# Exercise aim
Copy every line that holds the string "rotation" from the data below.

# Raw data
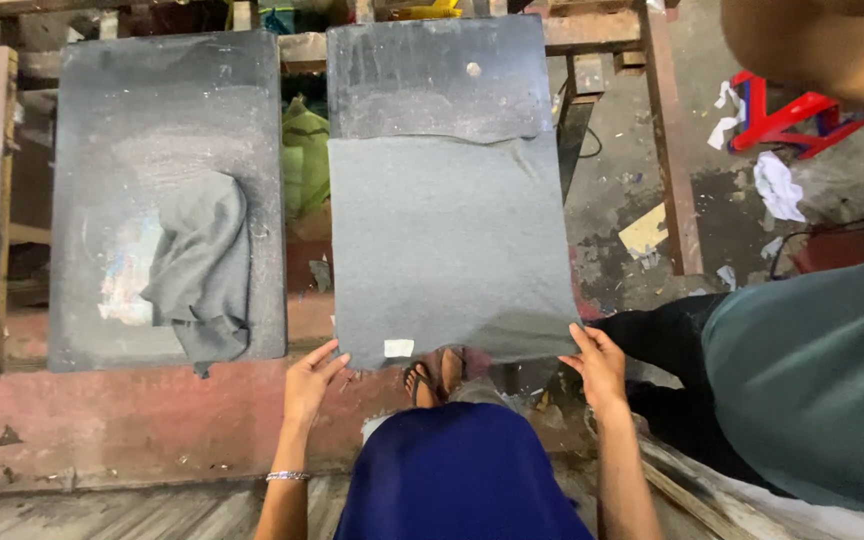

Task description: The person is rapidly placing and smoothing grey fabric panels onto a series of screen printing boards.

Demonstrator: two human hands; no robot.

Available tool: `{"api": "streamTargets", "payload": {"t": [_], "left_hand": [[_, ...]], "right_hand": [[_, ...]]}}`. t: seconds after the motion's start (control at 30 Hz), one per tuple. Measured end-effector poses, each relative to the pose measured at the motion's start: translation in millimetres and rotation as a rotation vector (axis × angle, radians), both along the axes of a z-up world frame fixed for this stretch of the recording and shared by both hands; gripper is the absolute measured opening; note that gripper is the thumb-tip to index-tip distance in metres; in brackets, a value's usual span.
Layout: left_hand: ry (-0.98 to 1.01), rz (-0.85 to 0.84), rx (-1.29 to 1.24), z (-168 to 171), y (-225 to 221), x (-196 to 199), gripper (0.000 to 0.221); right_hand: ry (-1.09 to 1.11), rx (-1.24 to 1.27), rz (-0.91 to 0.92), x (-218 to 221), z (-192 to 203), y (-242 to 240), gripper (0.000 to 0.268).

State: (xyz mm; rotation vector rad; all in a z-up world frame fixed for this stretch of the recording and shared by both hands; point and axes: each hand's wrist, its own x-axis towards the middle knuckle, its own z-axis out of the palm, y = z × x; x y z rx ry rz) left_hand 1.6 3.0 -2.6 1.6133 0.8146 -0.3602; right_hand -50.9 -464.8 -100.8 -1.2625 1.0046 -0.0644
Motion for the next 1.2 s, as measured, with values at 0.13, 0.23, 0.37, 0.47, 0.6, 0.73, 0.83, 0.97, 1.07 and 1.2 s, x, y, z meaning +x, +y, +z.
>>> {"api": "streamTargets", "payload": {"t": [0.13, 0.23, 0.37, 0.47, 0.6, 0.73, 0.83, 0.97, 1.07, 1.2], "left_hand": [[0.032, -0.085, 0.022, -5.0, 5.0, 1.7, 0.046], [0.067, -0.069, 0.015, 19.9, -0.8, 6.1, 0.049], [0.152, -0.046, -0.003, 52.5, -11.9, 14.3, 0.053], [0.16, 0.039, -0.063, 46.3, -12.7, 17.6, 0.051], [0.204, 0.063, -0.095, 45.0, -10.7, 17.6, 0.051], [0.191, 0.012, -0.046, 50.3, -6.1, 21.1, 0.05], [0.126, -0.101, 0.063, 41.3, -9.7, 9.8, 0.051], [0.149, 0.013, -0.042, 63.5, -18.2, 12.6, 0.051], [0.136, 0.025, -0.053, 57.0, -14.6, 14.0, 0.051], [0.105, 0.045, -0.075, 38.5, -12.0, 9.9, 0.051]], "right_hand": [[-0.015, -0.006, -0.014, -0.1, 4.2, 2.8, 0.035], [-0.019, 0.002, -0.003, 1.5, 17.6, 7.5, 0.033], [0.059, 0.015, 0.038, 8.8, 63.2, 21.5, 0.027], [0.065, 0.029, 0.023, 15.0, 67.0, 20.8, 0.023], [0.016, 0.022, 0.014, 4.0, 25.4, 11.0, 0.017], [0.063, 0.017, -0.02, 10.1, 35.4, 22.6, 0.025], [0.029, 0.016, 0.039, 9.8, 67.3, 22.0, 0.022], [0.077, 0.027, 0.084, 10.0, 69.3, 20.3, 0.026], [0.041, 0.037, 0.07, 10.5, 57.9, 20.1, 0.023], [0.082, 0.038, 0.07, 13.2, 83.4, 25.5, 0.029]]}}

# Your response
Available tool: `{"api": "streamTargets", "payload": {"t": [_], "left_hand": [[_, ...]], "right_hand": [[_, ...]]}}`. t: seconds after the motion's start (control at 30 Hz), one per tuple. Measured end-effector poses, each relative to the pose measured at the motion's start: translation in millimetres and rotation as a rotation vector (axis × angle, radians), both along the axes of a z-up world frame fixed for this stretch of the recording and shared by both hands; gripper is the absolute measured opening; note that gripper is the thumb-tip to index-tip distance in metres; in brackets, a value's usual span.
State: (xyz mm; rotation vector rad; all in a z-up world frame fixed for this stretch of the recording and shared by both hands; point and axes: each hand's wrist, its own x-axis towards the middle knuckle, its own z-axis out of the palm, y = z × x; x y z rx ry rz) left_hand 1.6 3.0 -2.6 1.6133 0.8146 -0.3602; right_hand -50.9 -464.8 -100.8 -1.2625 1.0046 -0.0644

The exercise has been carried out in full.